Esta linguagem meta-linguística e cinematográfica cria uma pergunta bastante significativa no espectador, nas personagens e na própria equipa – O que é a realidade? O que é imaginário? – Neste documentário fica-nos a questão do tempo, o medo da solidão, as inseguranças da inexperiência e as travessias dos pensamentos existenciais e dos pensamentos a sós. Também se levanta uma questão pertinente, serão os actores personagens, ou serão as personagens actores? Dá que pensar, o que é criado e o que é genuíno, ou será que não há diferença entre os dois!? Há então uma travessia entre a barreira que se cria entre a representação e a realidade.
É um filme que tem uma vertente muito próxima, muito humana e é a conjugação dos elementos fílmicos que permite esta tal proximidade. A montagem tem supremacia, parece tão orgânica, fluente, tão contígua; mostra-nos a tal passagem pela vida das duas personagens principais.
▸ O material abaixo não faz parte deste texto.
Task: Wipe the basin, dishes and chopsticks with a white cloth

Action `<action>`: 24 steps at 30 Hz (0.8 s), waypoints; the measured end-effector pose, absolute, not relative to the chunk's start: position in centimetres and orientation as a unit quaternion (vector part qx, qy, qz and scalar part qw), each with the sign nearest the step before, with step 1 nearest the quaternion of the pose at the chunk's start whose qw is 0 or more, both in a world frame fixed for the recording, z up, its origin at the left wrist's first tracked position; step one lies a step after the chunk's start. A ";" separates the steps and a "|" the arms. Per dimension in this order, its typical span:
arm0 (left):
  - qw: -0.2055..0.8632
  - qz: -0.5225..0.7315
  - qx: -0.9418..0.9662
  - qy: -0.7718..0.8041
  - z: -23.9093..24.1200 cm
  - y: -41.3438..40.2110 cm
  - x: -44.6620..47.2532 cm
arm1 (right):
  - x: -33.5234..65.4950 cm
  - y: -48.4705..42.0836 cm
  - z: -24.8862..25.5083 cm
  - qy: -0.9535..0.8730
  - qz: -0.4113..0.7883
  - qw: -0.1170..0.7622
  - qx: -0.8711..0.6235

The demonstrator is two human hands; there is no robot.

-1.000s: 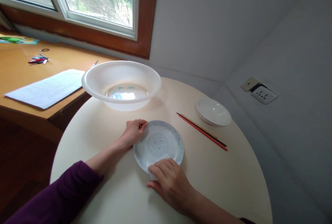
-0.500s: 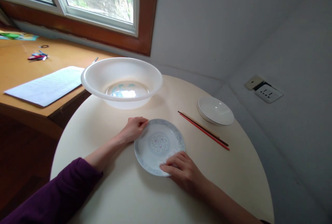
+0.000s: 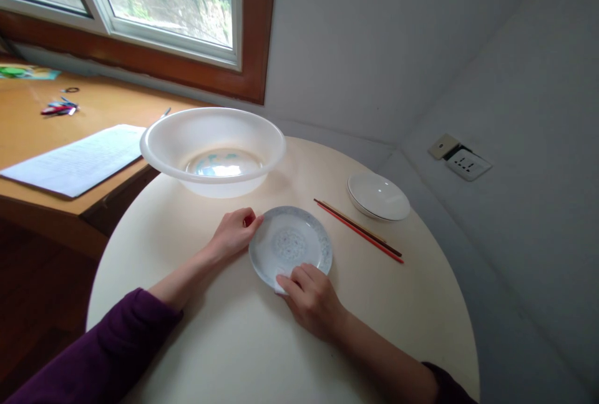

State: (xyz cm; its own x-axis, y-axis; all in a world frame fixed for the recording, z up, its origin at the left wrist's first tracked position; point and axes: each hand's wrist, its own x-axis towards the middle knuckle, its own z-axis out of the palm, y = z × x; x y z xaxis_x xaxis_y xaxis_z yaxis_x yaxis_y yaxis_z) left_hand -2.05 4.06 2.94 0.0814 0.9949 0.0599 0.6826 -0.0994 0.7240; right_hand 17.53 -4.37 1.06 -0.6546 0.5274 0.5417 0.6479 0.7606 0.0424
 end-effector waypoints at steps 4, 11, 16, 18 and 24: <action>0.188 0.178 0.725 0.638 3.6 3.4 -1.4 | 15.5 -2.8 0.9 -0.889 -0.143 0.221 -0.373; 0.161 0.092 0.718 0.670 3.6 3.3 -1.3 | 12.8 -1.1 0.8 -0.875 -0.168 0.176 -0.419; 0.163 0.065 0.735 0.655 3.4 4.0 -1.6 | 13.7 -1.5 0.7 -0.885 -0.176 0.185 -0.390; 0.170 0.061 0.736 0.652 3.4 4.1 -1.7 | 14.5 -1.7 0.6 -0.886 -0.187 0.204 -0.372; 0.185 0.059 0.736 0.648 3.5 4.3 -1.8 | 16.7 -1.9 1.0 -0.896 -0.178 0.223 -0.341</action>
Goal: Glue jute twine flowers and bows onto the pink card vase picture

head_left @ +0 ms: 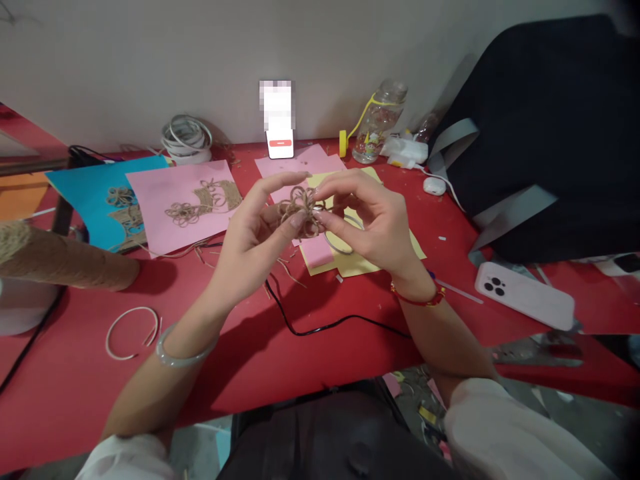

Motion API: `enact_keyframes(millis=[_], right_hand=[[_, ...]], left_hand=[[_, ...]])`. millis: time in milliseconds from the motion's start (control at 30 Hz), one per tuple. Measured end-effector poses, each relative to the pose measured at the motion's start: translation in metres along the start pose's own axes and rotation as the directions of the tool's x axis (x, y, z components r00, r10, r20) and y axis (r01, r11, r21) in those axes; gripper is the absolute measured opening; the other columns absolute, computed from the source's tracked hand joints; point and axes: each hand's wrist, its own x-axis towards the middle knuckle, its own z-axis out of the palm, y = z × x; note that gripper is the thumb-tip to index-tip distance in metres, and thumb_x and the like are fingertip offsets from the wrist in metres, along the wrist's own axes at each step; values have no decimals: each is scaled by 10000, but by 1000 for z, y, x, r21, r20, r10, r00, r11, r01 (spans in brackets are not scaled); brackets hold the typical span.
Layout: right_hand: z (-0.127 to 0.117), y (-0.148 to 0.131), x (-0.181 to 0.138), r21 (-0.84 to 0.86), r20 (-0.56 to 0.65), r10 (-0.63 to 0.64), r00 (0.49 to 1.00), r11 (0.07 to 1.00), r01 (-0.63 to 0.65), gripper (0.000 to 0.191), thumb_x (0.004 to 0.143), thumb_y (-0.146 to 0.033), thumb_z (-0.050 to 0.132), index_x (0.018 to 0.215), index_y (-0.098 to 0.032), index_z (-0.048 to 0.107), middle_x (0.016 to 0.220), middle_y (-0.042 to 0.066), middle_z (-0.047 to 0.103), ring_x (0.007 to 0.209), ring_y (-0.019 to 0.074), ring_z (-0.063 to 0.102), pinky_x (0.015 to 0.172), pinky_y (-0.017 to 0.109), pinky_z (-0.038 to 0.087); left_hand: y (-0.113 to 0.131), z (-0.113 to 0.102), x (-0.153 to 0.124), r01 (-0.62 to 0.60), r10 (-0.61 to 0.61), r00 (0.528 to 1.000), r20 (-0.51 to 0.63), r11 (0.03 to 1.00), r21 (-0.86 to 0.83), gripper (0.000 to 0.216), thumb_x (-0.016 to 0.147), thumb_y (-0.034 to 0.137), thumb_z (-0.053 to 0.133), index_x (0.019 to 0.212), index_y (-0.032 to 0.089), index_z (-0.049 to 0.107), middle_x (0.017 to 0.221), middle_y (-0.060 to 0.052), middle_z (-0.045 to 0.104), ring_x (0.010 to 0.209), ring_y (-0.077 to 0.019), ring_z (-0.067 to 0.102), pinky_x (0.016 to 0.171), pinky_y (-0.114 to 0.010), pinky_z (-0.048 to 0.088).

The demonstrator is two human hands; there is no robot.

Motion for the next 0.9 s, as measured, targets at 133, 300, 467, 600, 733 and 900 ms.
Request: enact_keyframes(millis=[133, 300, 467, 600, 733, 900], right_hand=[[0, -1, 0, 18, -18, -37, 999, 999, 38, 135, 872, -313, 750, 1005, -292, 732, 1065, 52, 680, 905, 222, 611, 761, 411, 587], [0, -2, 1, 36, 7, -34, 999, 999, 33, 150, 880, -284, 738, 1024, -321, 723, 1081, 37, 673, 860, 217, 601, 749, 407, 573], [-2, -2, 1, 12, 11, -10, 1000, 1000, 10, 148, 861, -301, 757, 1004, -305, 720, 1071, 49, 669, 926, 233, 608, 774, 395, 570], [-2, -4, 1, 40, -8, -29, 1000, 999, 29, 115, 909, -322, 697, 1021, -298, 700, 1082, 47, 657, 915, 225, 620, 788, 398, 568], [-3, -3, 2, 118, -56, -42, 998, 992, 48, 132, 931, -370, 683, 1048, -310, 690, 1088, 25, 676, 848, 197, 615, 812, 380, 550], [-7, 0, 6, 177, -217, -4, 976, 983, 43, 205, 977, -486, 603, 998, -295, 676, 1045, 22, 695, 861, 200, 624, 805, 363, 533]], left_hand=[[-1, 0, 0, -10, 10, 1000, -16, 1000, 5, 420, 858, 367, 790, 1229, 251, 628, 966, -50, 743, 872, -200, 728, 865, -354, 599], [-2, 0, 0, -13, 14, 1000, -23, 1000, 24, 410, 862, 394, 785, 1212, 266, 614, 978, -38, 735, 883, -192, 721, 867, -345, 604], [0, 1, -1, -21, 22, 998, -52, 1000, 22, 399, 851, 356, 795, 1192, 250, 618, 995, -49, 727, 935, -213, 725, 857, -348, 611], [-4, 0, 0, -77, 78, 997, -19, 996, 52, 376, 894, 340, 751, 1216, 236, 588, 994, -54, 721, 950, -215, 731, 860, -355, 621], [-9, -2, 2, -168, 162, 985, 57, 978, 121, 375, 954, 369, 677, 1275, 243, 531, 989, -52, 716, 985, -219, 730, 873, -383, 635], [-12, -3, 2, -191, 178, 980, 86, 967, 167, 380, 987, 367, 622, 1330, 251, 506, 992, -56, 697, 1028, -241, 725, 870, -407, 643]])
Em suma pode-se dizer que é um filme bastante delicado, sensível, mas muito bem trabalhado pelas realizadoras que criam uma nova linguagem para descrever a realidade. É marcado pelo naturalismo e espontaneidade dos actores e personagens. Essencialmente é um filme que retorna a um universo profundamente feminino, mas não feminista, e acompanha o ponto de vista de Olivia Corsini, apesar do espectador se encontrar próximo da relação entre as duas personagens e a câmara.
“Olmo” é o nome do bebé e “A Gaivota” o nome da peça que criou toda esta dinâmica labiríntica entre os pensamentos e sentimentos de Olivia e Serge. O filme termina com o nascimento do Olmo!